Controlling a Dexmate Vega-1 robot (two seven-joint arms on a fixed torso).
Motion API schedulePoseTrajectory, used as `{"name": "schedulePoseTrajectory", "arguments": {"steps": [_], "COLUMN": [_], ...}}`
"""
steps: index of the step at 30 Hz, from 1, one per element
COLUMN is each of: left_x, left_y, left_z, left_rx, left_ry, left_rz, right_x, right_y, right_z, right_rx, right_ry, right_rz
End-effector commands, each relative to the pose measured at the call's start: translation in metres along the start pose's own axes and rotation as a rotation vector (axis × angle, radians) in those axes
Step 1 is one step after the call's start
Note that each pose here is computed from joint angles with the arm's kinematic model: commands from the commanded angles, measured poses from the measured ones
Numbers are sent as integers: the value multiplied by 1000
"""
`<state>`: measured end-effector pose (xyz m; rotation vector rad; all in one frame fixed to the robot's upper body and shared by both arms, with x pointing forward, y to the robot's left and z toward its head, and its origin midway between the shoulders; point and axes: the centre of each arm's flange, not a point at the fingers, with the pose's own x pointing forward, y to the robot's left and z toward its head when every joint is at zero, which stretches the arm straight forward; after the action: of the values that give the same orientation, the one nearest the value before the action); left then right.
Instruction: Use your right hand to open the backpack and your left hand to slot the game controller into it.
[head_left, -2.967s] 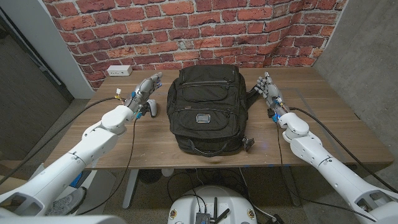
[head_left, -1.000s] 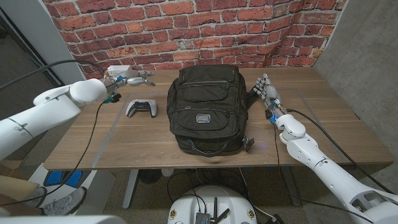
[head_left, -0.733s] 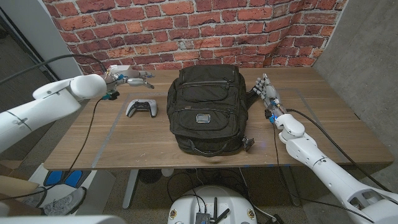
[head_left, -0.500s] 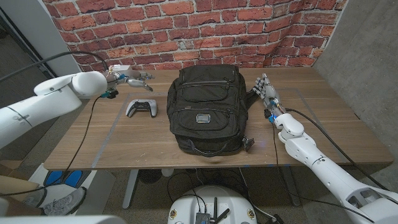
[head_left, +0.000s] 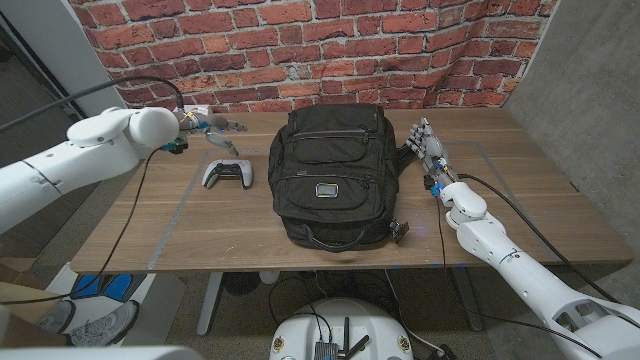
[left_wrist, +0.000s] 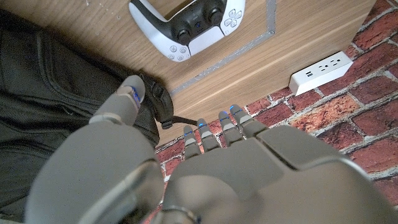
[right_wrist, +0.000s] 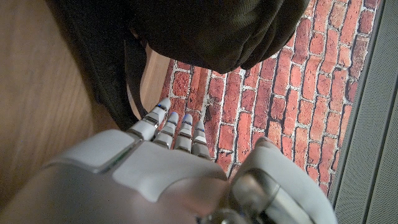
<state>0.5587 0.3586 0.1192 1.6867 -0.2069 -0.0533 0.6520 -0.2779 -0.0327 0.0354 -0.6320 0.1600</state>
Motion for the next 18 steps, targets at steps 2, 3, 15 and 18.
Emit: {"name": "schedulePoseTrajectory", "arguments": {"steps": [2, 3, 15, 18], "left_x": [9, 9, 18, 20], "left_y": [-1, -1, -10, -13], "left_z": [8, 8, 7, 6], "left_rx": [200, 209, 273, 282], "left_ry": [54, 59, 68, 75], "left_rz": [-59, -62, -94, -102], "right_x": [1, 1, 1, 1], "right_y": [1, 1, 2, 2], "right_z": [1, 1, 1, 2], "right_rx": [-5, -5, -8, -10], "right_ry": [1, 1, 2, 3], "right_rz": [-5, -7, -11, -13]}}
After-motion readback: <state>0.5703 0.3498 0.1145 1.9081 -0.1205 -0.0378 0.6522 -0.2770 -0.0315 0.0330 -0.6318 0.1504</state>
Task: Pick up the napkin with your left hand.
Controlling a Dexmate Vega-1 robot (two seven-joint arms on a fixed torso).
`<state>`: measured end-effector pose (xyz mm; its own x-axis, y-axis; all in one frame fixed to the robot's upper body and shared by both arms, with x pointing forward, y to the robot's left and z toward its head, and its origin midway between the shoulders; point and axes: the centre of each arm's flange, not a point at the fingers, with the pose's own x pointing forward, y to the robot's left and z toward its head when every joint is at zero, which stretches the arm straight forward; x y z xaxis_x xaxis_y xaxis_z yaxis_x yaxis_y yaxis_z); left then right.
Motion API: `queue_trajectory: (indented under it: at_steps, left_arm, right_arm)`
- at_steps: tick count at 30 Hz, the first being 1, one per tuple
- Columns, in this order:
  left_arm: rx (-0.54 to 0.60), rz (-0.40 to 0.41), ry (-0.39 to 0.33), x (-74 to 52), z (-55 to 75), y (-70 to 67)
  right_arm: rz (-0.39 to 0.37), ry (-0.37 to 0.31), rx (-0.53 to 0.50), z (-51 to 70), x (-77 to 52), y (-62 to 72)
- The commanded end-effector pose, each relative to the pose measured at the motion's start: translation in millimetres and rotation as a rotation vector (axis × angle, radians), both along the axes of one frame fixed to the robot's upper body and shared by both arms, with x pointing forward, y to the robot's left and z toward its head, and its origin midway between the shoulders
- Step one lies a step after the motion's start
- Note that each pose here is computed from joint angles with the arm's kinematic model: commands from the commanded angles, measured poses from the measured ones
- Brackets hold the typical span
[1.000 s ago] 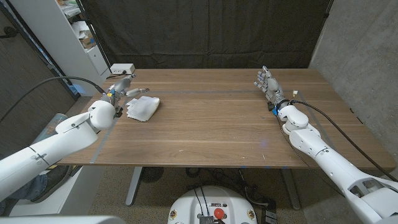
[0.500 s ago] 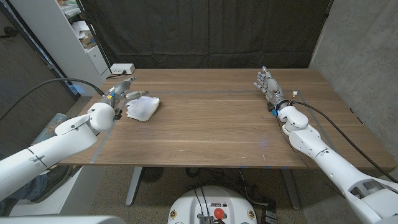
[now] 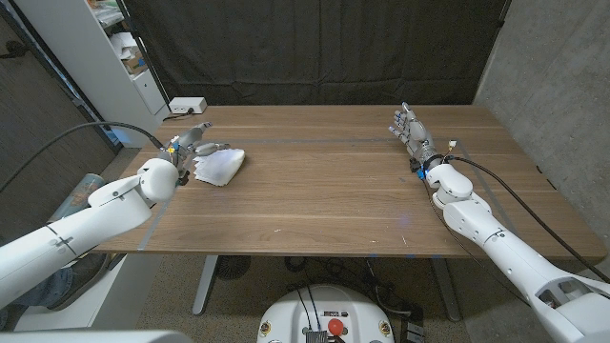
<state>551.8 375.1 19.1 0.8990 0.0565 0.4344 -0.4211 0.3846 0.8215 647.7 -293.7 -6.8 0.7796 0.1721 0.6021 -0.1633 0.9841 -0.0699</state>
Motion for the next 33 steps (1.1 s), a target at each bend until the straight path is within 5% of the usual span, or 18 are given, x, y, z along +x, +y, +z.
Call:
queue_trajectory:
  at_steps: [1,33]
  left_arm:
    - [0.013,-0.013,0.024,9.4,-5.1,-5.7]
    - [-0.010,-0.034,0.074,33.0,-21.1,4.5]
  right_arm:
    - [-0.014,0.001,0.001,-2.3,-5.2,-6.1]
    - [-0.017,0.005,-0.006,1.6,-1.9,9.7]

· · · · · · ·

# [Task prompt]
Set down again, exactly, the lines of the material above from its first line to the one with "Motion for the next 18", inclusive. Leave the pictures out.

# [Exercise output]
Controlling a Dexmate Vega-1 robot (two seven-joint arms on a fixed torso).
Motion API schedulePoseTrajectory, used as `{"name": "schedulePoseTrajectory", "arguments": {"steps": [_], "COLUMN": [_], ...}}`
"""
steps: index of the step at 30 Hz, from 1, one per element
COLUMN is each of: left_x, left_y, left_z, left_rx, left_ry, left_rz, right_x, right_y, right_z, right_rx, right_ry, right_rz
End-effector commands, each relative to the pose measured at the call's start: translation in metres along the start pose's own axes and rotation as a rotation vector (axis × angle, radians) in those axes
Step 1 is one step after the call's start
Note that each pose here is computed from joint angles with the arm's kinematic model: commands from the commanded angles, measured poses from the measured ones
Numbers are sent as integers: the value multiplied by 1000
"""
`<state>`: measured end-effector pose (xyz m; rotation vector rad; all in one frame fixed to the robot's upper body and shared by both arms, with x pointing forward, y to the robot's left and z toward its head, and its origin midway between the shoulders; point and axes: the centre of each arm's flange, not a point at the fingers, with the pose's own x pointing forward, y to the robot's left and z toward its head when every joint is at zero, which stretches the arm straight forward; after the action: of the values that give the same orientation, the one nearest the value before the action); left then right.
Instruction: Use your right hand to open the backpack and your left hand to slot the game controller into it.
[head_left, -2.967s] 
[head_left, -1.000s] 
[head_left, -0.733s] 
[head_left, -0.500s] 
[head_left, +0.000s] 
[left_wrist, +0.000s] 
[right_wrist, +0.000s] 
<state>0.5587 0.3586 0.1192 1.6867 -0.2069 -0.0533 0.6520 -0.2779 -0.0327 0.0354 -0.6320 0.1600</state>
Motion for the next 18 steps, targets at steps 2, 3, 15 and 18.

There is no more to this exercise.